Nuri Bilge Ceylan, askerlik görevini icra ederken sinemaya yönelmeye karar verdi. Bunun üzerine terhis olduktan sonra Mimar Sinan Üniversitesi Güzel Sanatlar Fakültesi’ne kaydını yaptırdı.
Burada sinema tekniği üzerine teorik ve uygulamalı dersler alan Ceylan, 1993’te ilk kısa filmi olan Koza’yı çekti. Nuri Bilge Ceylan’ın Koza kısa filmi, Cannes Film Festivali’ne kabul edilen ilk kısa film olma özelliğini de böylece taşımış oldu.
Nuri Bilge Ceylan askerde
HAPİSHANEDE SİNEMA KARARI
Türk siyasi hayatında derin izler bırak 12 Eylül 1980 Darbesi sonucu pek çok aydının, öğrencinin, siyasetçinin yolu hapishaneye düştü. Yolu hapishaneye düşenlerden biri de Zeki Demirkubuz idi.
Bilenler bilir; Zeki Demirkubuz Rus yazar Fyodor Dostoyevski’nin hayranıdır. Bu hayranlık da hapishanede başladı. Demirkubuz demir parmaklıklar ardında kendini okumaya verdi ve Dostoyevski’yi de burada keşfetti.
Zeki Demirkubuz
ASİSTAN OLARAK BAŞLADI, İLK FİLMİNİ ÇEKTİ
Dostoyevski’den etkilenen Demirkubuz’un çektiği filmlerde usta yazarın etkilerini çokça görmeye başladık zira.
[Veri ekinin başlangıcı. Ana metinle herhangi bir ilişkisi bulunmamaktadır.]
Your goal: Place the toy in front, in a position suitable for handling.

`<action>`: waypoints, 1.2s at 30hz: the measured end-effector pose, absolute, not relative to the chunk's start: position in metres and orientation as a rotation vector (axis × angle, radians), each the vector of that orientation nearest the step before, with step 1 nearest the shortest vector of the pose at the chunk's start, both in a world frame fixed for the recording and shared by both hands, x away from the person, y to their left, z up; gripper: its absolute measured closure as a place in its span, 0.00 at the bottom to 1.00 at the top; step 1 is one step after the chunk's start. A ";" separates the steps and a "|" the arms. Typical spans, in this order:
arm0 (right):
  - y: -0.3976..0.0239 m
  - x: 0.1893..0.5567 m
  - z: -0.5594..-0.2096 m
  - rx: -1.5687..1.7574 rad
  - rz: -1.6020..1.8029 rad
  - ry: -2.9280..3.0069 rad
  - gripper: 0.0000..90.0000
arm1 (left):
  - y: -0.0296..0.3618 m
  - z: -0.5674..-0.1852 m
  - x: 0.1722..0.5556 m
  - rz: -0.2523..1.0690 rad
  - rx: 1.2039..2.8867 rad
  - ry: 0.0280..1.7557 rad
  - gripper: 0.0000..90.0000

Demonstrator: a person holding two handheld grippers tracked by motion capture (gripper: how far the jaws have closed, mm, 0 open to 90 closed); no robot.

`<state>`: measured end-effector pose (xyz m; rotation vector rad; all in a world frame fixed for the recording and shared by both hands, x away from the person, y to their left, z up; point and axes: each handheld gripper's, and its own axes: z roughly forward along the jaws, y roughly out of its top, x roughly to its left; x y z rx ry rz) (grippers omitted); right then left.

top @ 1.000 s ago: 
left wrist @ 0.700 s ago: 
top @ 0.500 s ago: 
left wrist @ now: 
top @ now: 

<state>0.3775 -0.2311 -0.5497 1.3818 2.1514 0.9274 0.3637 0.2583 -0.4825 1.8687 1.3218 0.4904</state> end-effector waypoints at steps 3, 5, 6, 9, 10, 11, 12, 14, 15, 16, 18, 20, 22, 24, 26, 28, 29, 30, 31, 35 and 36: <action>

İşte tam da böyle bir ortamda sinemaya atılmaya karar verdi. Tahliye odluktan sonra farklı işlerde çalışan Demirkubuz, yarım bıraktığı liseyi dışarıdan tamamladı ve üniversite sınavına girdi. Zeki Demirkubuz Türk Sineması’nın usta yönetmeni olan Zeki Ökten’in yanında asistan olarak çalışmaya başladı.
Kemal Sunal’ın unutulmaz filmlerinden biri olan Yoksul’da oynadı. Yoksul’u defalarca izlemem rağmen Zeki Demirkubuz detayını çok sonra fark ettim. Meraklılar filmi açıp izleyebilirler.
Demirkubuz 1994 yapımlı C-Blok aslı filminin yönetmen ve senaristliğini yaparak sinemaya gerçek anlamda “merhaba” dedi.